Das dritte Fallbeispiel betrifft den kirchlichen Bereich. Erklärtes Ziel der Entwicklungsmaßnahme war ein Transfer von Know-how aus der Wirtschaft in die katholische Kirche. Unter dem Deckmantel eines Weiterbildungsangebots mit der Überschrift »Projektmanagement« wurden hier Kenntnisse des Changemanagements vermittelt. Ziel war die Modernisierung und Verbesserung der Wettbewerbsfähigkeit in Hinblick auf die kirchliche Klientel.

Der vierte Fall veranschaulicht komplexe Vernetzungen im Non-Profit-Feld. Eine Berufsschule soll zu einem sozialpädagogischen Ausbildungszentrum erweitert werden. Kommune und Kreis sind an dem Projekt beteiligt, andere öffentliche und private Träger müssen eingebunden werden – und die Politik muss zustimmen. Um die Koordination voranzubringen, tritt ein Wirtschaftsunternehmen mit seiner Stiftung als Sponsor auf und unterstützt das Projekt in Form von Beratungsleistung. Der Fall zeigt eine gelungene Kooperation zwischen Profit- und Non-Profit-Bereich.

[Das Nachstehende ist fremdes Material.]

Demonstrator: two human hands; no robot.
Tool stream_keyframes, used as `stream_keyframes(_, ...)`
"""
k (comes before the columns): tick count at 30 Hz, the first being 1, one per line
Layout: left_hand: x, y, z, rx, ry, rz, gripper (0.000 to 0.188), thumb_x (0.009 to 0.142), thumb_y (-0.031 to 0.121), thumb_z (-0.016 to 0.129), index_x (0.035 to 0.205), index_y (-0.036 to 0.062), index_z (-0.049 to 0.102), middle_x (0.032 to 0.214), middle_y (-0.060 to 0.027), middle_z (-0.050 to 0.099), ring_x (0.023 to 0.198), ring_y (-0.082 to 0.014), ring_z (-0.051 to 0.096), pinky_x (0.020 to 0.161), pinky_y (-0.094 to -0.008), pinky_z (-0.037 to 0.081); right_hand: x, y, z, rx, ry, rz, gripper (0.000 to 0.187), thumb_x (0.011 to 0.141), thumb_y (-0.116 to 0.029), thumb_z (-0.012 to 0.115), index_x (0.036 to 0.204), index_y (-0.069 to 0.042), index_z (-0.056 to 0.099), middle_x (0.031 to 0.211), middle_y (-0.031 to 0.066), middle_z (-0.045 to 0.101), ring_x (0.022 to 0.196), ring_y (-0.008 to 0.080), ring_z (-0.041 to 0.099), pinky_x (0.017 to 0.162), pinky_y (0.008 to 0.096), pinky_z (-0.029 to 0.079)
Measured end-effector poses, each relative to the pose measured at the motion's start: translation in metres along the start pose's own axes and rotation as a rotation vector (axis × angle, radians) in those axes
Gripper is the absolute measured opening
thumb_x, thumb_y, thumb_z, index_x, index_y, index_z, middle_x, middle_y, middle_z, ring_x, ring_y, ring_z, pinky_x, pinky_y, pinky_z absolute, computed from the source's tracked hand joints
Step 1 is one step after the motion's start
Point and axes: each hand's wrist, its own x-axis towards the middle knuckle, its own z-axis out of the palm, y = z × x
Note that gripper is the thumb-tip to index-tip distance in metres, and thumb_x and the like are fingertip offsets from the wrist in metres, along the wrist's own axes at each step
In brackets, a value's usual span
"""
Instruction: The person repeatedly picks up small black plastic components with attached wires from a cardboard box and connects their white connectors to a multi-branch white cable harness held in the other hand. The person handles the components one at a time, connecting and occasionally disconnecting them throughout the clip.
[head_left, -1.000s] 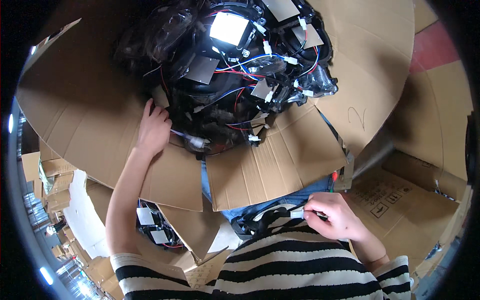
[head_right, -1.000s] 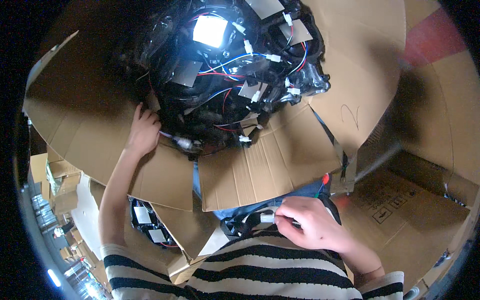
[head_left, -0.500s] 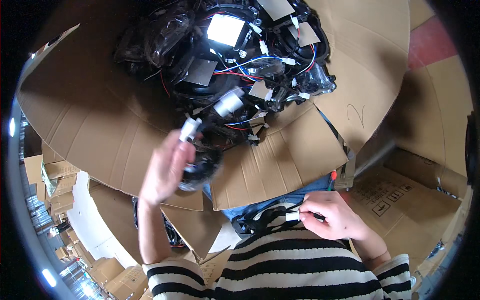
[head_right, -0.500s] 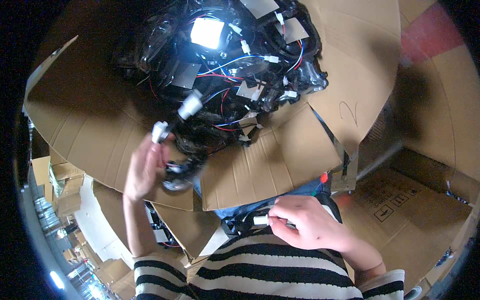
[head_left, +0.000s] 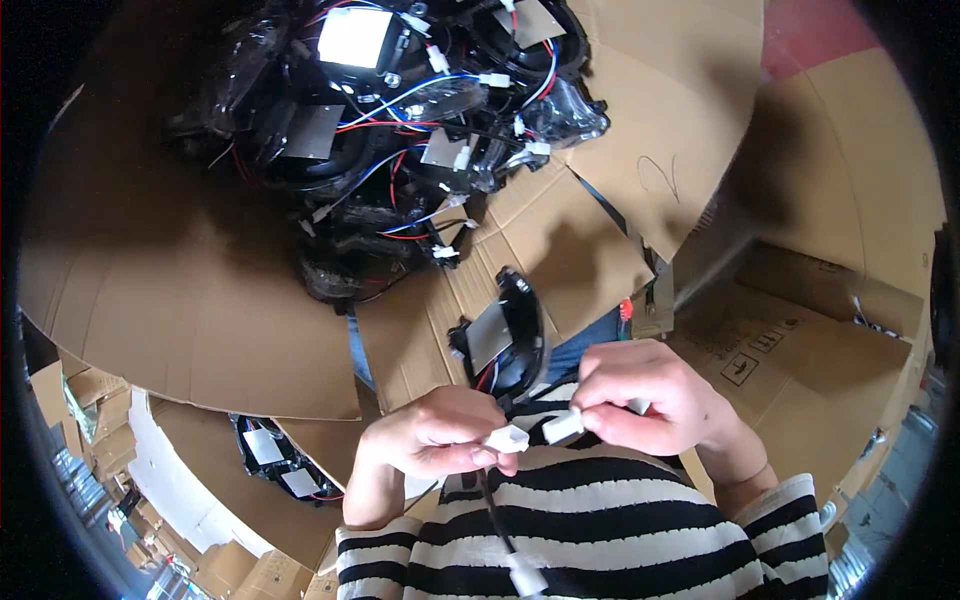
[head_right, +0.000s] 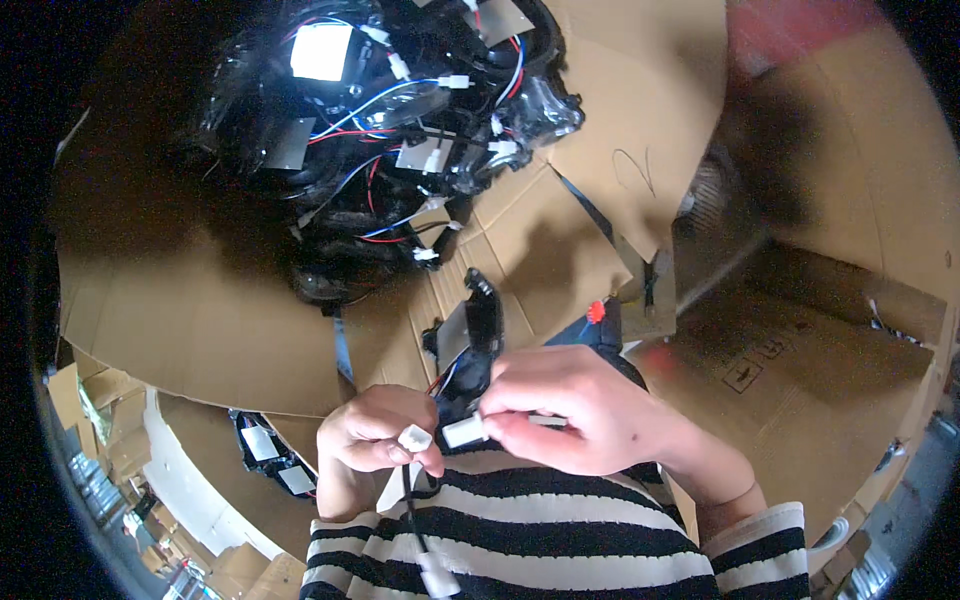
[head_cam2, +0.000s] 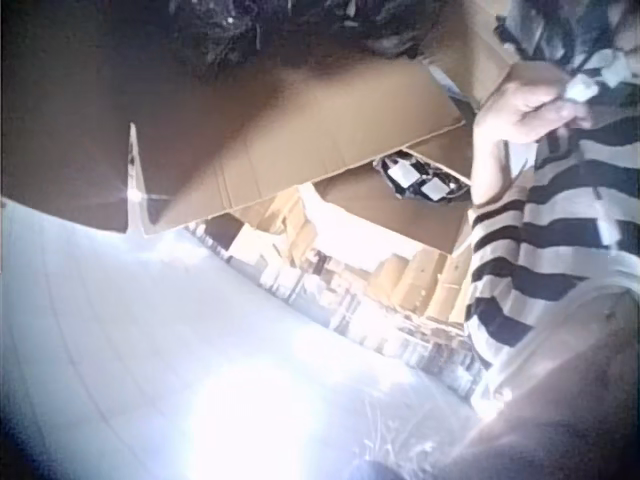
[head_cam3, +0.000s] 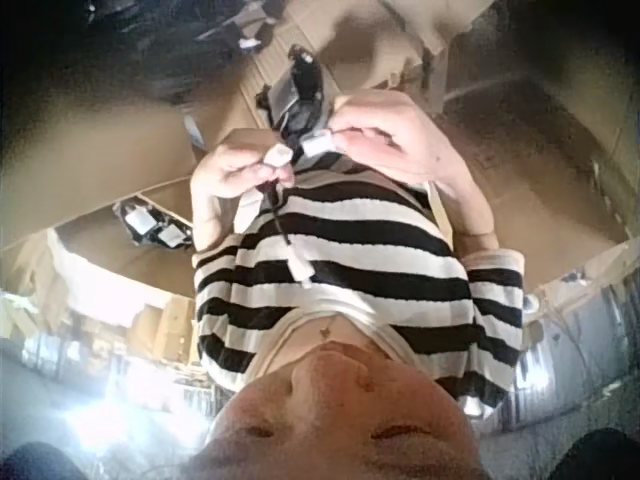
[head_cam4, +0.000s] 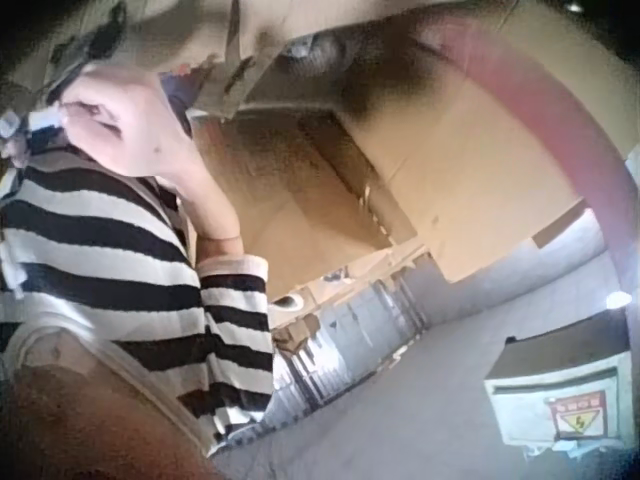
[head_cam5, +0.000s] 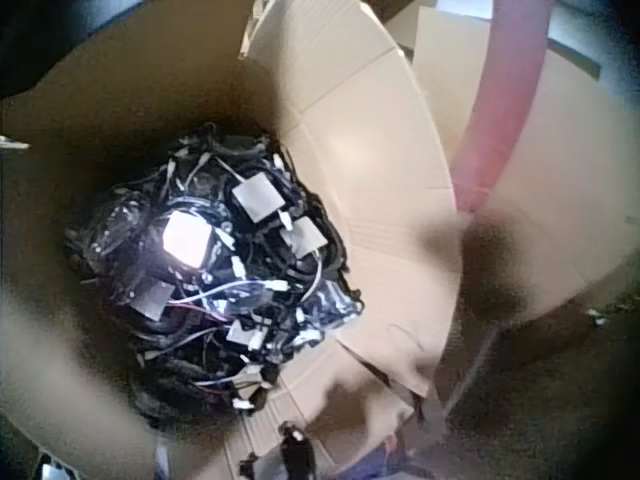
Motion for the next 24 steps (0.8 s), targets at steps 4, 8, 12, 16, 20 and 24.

Beim fünften Fall handelt es sich um ein Projekt in einem Schulamt. Bedroht von der Ausgliederung des Facility-Managements organisiert sich das Schulamt bei der Verwaltung seiner Liegenschaften völlig neu. Dieser Fall zeigt, wie innovativ öffentliche Verwaltung sein kann. Er zeigt aber auch, wo die Grenzen liegen, nämlich bei den betroffenen Menschen, die zu berücksichtigen sind, aber auch im Zusammenspiel mit der politischen Ebene einer Großstadt.

Dieses Buch wendet sich an alle, die in NPO Verantwortung tragen für den Fortbestand der Organisation und damit auch für den immer wieder anstehenden Wandel. Es wendet sich aber auch an Berater und Trainer, die diese Organisationen und ihre Mitarbeiterinnen und Mitarbeiter unterstützen und begleiten. Es soll einen Beitrag dazu leisten, die Bedeutung der NPO zu sehen und zu würdigen, als größter Arbeitgeber im Lande, als ergänzende Kraft zu den Profitorganisationen und als Stabilisator für den sozialen Frieden. Die Autoren wollen die NPO und ihre Mitarbeiter ermutigen, selbstbewusst aufzutreten, auch im notwendigen Wandel ihre Identität zu wahren und sich als gleichwertiger Teil des Wirtschafts- und Gesellschaftssystems zu verstehen. Der Non-Profit-Bereich ist die andere Seite ein und derselben Medaille.